Toba, Investigasi.News – Rapat koordinasi ini membahas tentang sejumlah agenda penting terkait dalam pencegahan terintegrasi dan monitoring evaluasi, Tematik yang mencakup berbagai aspek tata kelola dibirokrasi pemerintahan daerah lainnya.
Rapat ini dilaksanakan antara Pemerintah Kabupaten Toba dengan Komisi Pemberantasan Korupsi (KPK) Republik Indonesia, dalam rangka percepatan pemenuhan dokumen kelengkapan IPKD – MCSP yang dilaksanakan di ruang rapat staf ahli Bupati kabupaten Toba, (7/11/2025) dinihari.
Kegiatan ini dilaksanakan dalam rangka percepatan pemenuhan dokumen kelengkapan IPKD–MCSP Kabupaten Toba Tahun 2025 melalui aplikasi JAGA.ID.
“Rapat Koordinasi Pencegahan Terintegrasi dan Monitoring Evaluasi Tematik, yang mencakup berbagai aspek tata kelola dipemerintahan daerah, sebagai berikut:
1.Perencanaan
Pembahasan mencakup penetapan target APBD-P 2025, pembentukan APBD 2025, kepatuhan penyampaian pokok-pokok pikiran DPRD, serta tindak lanjut catatan LHP BPK dan Laporan SPI Tahun 2024. Langkah ini menjadi dasar dalam mengukur efektivitas penerapan MCSP di bidang perencanaan.
2.Penganggaran
Dibahas pula proporsi target pendapatan dan belanja dengan realisasi pencapaian tahun 2025, penetapan anggaran hibah dan bansos, serta pengawasan terhadap potensi penyalahgunaan anggaran termasuk pada komponen SHS, ASB, honorarium, dan perjalanan dinas. Evaluasi dilakukan berdasarkan hasil LHP BPK dan SPI Tahun 2024 untuk memastikan akuntabilitas pengelolaan anggaran daerah.
3.Pengadaan Barang dan Jasa
Agenda ini menyoroti kepatuhan input SIRUP tahun 2025, penerapan SOP pengadaan dengan metode E-Purchasing, serta progres 10 proyek strategis daerah, termasuk reviu HPS, realisasi pengadaan, dan pelaksanaan probity audit.
4.Pelayanan Publik
KPK bersama Pemkab Toba juga meninjau efektivitas pelayanan publik pada sektor perizinan, pendidikan (khususnya penerimaan siswa baru), kesehatan (RSUD dan Puskesmas), serta dukungan database kependudukan (Dukcapil) dalam mendukung program pembangunan daerah.

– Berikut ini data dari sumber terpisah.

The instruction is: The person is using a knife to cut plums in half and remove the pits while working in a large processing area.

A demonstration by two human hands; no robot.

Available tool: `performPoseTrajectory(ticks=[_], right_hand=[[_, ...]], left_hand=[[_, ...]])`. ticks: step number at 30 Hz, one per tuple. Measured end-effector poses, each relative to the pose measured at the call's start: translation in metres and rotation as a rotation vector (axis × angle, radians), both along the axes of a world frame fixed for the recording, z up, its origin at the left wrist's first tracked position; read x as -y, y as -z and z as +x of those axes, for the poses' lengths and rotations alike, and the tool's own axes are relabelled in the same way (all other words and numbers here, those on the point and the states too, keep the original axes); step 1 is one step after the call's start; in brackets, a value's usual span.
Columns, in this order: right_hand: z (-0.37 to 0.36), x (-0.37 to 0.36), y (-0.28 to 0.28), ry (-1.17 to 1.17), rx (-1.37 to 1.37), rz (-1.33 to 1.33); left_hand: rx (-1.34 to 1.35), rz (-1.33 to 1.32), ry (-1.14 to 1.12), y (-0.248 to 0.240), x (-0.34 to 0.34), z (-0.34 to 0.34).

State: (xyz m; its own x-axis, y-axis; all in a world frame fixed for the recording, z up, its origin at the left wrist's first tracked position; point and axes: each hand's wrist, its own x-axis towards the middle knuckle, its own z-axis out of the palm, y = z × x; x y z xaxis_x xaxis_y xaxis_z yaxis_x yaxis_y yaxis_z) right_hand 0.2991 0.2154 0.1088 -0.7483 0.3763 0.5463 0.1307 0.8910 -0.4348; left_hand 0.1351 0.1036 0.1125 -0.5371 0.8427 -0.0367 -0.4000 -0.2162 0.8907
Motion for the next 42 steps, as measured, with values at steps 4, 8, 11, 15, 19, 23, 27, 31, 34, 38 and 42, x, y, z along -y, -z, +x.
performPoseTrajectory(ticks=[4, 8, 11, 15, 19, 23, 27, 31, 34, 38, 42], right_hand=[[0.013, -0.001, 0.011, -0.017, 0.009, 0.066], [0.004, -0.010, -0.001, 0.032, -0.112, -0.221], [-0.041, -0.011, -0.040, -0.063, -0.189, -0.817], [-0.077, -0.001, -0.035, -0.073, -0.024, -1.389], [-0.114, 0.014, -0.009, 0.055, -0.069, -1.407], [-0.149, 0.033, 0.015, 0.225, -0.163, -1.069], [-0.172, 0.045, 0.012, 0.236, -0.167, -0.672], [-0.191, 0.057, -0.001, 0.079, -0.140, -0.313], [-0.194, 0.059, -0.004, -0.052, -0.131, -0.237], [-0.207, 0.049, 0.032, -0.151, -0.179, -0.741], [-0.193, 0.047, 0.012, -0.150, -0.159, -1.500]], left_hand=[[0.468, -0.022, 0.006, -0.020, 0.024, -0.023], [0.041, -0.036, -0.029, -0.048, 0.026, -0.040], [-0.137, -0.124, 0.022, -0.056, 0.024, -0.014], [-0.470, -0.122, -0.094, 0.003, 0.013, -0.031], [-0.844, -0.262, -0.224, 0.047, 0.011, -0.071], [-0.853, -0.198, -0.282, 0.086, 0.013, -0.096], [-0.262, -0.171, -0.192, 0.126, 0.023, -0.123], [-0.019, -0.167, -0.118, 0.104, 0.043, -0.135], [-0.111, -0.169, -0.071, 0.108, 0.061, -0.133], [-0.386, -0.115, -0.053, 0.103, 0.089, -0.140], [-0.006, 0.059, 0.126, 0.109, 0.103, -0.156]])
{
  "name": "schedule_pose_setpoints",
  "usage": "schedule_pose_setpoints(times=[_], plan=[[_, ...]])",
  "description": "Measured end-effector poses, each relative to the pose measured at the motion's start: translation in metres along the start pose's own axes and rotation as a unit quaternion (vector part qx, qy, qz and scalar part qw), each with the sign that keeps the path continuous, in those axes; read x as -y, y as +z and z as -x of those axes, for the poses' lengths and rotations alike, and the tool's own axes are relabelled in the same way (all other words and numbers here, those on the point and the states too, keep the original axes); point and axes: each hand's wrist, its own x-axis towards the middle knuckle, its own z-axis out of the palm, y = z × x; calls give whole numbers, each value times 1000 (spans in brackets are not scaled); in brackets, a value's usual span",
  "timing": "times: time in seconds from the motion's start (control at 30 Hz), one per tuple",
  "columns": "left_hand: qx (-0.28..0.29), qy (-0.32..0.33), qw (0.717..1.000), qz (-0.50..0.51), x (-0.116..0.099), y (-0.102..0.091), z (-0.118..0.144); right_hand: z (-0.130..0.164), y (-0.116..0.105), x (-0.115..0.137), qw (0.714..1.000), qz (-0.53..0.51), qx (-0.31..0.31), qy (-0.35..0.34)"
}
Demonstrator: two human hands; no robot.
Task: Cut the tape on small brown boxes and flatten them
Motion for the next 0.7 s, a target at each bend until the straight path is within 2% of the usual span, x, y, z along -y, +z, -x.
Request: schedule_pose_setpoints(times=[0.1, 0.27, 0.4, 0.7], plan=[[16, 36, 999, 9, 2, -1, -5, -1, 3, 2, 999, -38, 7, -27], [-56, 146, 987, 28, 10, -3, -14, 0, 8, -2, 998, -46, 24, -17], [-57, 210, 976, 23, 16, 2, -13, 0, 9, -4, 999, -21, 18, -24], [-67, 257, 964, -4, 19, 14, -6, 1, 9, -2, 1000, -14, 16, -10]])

5.Aset/Barang Milik Daerah (BMD)
Pembahasan meliputi tindak lanjut penanganan aset bermasalah, progres sertifikasi tanah, serta penertiban Prasarana, Sarana, dan Utilitas (PSU). Upaya ini menjadi indikator penting dalam mengukur efektivitas tata kelola aset daerah.
6.Optimalisasi Pendapatan Daerah
Rapat juga meninjau target dan realisasi pendapatan pajak dan retribusi tahun 2025, serta penagihan piutang pajak dan retribusi yang belum terselesaikan, dengan berpedoman pada catatan hasil pemeriksaan BPK dan laporan SPI 2024.
7.Aparat Pengawasan Intern Pemerintah (APIP)
Selain itu, dibahas progres pelaksanaan reviu-reviu internal dan penyelesaian piutang Tuntutan Perbendaharaan dan Tuntutan Ganti Rugi (TPTGR) sebagai bagian dari peningkatan efektivitas fungsi pengawasan internal pemerintah daerah.
Melalui rapat koordinasi penting ini, Pemkab toba berkomitmen untuk terus memperkuat tata kelola dipemerintahan yang bersih, transparan, dan akuntabel, dalam upaya mendorong peningkatan Indeks Pencegahan Korupsi, serta memperkuat sinergi antara Pemda dan KPK RI dalam mewujudkan pemerintahan yang bersih dan berintegritas.